● **Task to carry out**
A single number is the answer: how many lines of the entries contain the word "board"?

● **Source material**

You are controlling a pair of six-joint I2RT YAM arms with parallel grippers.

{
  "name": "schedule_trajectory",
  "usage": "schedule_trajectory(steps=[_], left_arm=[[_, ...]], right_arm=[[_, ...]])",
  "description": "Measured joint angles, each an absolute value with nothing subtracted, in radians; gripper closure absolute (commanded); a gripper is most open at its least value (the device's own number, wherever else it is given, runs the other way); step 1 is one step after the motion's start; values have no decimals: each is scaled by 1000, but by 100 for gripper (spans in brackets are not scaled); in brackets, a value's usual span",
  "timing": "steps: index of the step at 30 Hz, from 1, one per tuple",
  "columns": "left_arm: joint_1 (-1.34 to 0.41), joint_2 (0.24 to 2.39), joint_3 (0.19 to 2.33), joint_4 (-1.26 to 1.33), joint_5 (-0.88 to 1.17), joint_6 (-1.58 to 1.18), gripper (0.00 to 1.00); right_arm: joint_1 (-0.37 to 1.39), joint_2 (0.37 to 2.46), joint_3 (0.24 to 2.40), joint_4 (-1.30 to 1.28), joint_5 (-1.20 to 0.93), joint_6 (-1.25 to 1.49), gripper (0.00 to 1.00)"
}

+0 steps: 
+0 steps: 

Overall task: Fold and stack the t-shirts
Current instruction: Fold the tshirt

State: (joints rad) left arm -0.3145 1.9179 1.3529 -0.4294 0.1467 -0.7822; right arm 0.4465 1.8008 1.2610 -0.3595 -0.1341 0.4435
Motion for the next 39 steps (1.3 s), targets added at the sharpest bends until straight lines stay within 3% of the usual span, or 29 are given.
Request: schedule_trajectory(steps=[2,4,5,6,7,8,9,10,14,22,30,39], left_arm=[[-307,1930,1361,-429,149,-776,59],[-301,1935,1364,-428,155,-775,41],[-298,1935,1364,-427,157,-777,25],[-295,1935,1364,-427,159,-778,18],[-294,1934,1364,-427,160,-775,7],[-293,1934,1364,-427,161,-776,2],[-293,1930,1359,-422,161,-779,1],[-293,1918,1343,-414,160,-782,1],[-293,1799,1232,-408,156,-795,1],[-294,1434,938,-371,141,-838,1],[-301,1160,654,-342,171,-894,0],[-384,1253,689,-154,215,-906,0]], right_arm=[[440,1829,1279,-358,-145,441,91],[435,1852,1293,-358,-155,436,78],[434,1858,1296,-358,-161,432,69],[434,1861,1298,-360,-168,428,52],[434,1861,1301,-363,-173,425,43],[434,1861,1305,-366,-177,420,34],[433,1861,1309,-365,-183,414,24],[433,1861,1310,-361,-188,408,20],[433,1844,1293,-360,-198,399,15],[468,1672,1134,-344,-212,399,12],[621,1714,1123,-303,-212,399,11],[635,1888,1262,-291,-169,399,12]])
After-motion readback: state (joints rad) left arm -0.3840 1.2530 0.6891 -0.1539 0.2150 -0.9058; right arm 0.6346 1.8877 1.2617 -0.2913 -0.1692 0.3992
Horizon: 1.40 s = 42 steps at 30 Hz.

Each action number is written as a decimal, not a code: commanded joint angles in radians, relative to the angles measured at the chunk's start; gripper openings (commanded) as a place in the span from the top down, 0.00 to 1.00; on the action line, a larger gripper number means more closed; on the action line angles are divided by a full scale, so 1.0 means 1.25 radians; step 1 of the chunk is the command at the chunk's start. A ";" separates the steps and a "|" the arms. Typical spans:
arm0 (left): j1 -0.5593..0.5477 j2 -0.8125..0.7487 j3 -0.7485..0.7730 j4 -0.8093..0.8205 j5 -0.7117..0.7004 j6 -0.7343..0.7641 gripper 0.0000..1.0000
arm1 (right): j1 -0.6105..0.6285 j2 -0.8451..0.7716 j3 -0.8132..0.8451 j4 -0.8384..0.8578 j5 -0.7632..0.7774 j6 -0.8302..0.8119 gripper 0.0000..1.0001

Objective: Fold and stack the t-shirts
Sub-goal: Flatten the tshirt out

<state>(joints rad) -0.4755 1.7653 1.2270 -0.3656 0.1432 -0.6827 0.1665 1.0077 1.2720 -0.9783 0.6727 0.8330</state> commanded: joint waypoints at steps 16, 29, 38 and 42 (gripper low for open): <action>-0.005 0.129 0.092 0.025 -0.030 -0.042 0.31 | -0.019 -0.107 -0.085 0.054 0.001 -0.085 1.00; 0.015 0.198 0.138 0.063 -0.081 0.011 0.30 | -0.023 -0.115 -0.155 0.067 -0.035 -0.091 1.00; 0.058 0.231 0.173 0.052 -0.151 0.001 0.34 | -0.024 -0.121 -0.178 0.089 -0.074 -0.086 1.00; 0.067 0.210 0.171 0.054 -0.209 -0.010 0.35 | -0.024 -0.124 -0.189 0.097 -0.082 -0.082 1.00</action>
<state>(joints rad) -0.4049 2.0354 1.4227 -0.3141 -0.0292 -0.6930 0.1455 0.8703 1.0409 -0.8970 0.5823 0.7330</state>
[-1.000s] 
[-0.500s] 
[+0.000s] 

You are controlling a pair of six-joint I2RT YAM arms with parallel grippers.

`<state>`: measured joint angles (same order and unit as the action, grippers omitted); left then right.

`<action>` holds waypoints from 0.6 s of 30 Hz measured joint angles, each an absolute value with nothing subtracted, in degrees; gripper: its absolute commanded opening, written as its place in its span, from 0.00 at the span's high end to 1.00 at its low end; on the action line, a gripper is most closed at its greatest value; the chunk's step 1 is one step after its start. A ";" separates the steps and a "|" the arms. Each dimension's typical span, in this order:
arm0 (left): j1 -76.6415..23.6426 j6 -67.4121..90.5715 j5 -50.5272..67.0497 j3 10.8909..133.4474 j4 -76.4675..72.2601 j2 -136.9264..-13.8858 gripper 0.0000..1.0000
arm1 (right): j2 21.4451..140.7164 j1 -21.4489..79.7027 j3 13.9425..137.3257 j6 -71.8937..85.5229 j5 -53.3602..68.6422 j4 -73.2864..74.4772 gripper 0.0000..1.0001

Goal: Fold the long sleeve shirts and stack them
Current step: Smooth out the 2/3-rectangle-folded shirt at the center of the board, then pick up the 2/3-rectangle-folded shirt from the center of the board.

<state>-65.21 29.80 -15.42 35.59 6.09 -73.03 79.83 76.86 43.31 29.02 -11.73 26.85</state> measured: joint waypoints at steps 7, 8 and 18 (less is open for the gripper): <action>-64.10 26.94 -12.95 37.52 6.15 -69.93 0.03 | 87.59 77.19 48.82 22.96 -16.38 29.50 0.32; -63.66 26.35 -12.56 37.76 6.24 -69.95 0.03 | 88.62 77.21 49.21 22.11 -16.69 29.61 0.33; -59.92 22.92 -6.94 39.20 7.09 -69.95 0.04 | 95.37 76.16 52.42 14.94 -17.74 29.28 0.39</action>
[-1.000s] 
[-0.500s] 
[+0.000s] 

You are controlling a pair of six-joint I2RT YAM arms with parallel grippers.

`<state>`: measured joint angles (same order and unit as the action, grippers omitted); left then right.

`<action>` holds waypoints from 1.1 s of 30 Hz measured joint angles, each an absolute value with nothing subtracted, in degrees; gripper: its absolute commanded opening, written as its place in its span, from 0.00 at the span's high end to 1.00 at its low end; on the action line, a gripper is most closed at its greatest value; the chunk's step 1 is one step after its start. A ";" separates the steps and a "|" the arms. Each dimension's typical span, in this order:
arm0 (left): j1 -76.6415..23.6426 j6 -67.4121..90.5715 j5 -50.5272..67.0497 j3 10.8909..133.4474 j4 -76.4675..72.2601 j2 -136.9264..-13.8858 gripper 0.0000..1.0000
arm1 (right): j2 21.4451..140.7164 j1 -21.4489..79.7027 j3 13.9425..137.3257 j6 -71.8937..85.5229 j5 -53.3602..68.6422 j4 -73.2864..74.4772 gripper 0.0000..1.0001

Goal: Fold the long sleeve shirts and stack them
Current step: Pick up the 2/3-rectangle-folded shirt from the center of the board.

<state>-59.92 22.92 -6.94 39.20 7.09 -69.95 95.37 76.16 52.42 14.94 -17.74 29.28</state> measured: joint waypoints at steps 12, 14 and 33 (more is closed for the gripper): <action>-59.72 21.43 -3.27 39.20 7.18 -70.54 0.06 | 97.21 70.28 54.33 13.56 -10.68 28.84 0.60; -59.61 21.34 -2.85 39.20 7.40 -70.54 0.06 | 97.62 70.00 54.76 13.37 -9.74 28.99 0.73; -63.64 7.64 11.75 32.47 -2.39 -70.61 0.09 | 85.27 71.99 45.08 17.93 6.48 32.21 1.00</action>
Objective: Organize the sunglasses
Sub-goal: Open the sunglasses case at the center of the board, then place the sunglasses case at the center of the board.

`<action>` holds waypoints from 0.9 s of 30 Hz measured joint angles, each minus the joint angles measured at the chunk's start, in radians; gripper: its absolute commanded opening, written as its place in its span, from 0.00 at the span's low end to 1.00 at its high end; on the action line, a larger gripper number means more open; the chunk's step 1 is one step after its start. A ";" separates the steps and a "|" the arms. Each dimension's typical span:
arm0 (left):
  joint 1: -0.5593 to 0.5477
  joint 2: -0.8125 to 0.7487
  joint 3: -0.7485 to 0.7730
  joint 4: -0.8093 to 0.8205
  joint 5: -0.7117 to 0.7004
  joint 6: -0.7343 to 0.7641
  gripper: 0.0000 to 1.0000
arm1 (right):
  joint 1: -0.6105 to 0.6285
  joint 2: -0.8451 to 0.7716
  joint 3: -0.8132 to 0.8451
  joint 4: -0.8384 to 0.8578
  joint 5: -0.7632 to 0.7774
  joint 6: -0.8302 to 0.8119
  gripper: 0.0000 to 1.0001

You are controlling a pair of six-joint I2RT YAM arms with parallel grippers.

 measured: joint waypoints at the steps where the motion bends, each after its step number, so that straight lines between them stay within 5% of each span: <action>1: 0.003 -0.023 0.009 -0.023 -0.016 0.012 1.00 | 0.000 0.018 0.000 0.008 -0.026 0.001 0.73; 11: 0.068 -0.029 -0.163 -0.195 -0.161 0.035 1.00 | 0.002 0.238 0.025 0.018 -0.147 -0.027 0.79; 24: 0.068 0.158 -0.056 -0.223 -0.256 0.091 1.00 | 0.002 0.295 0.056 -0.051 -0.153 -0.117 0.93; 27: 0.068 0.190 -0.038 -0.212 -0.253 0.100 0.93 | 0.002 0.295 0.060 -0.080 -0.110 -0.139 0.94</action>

● **Solution to the exercise**
3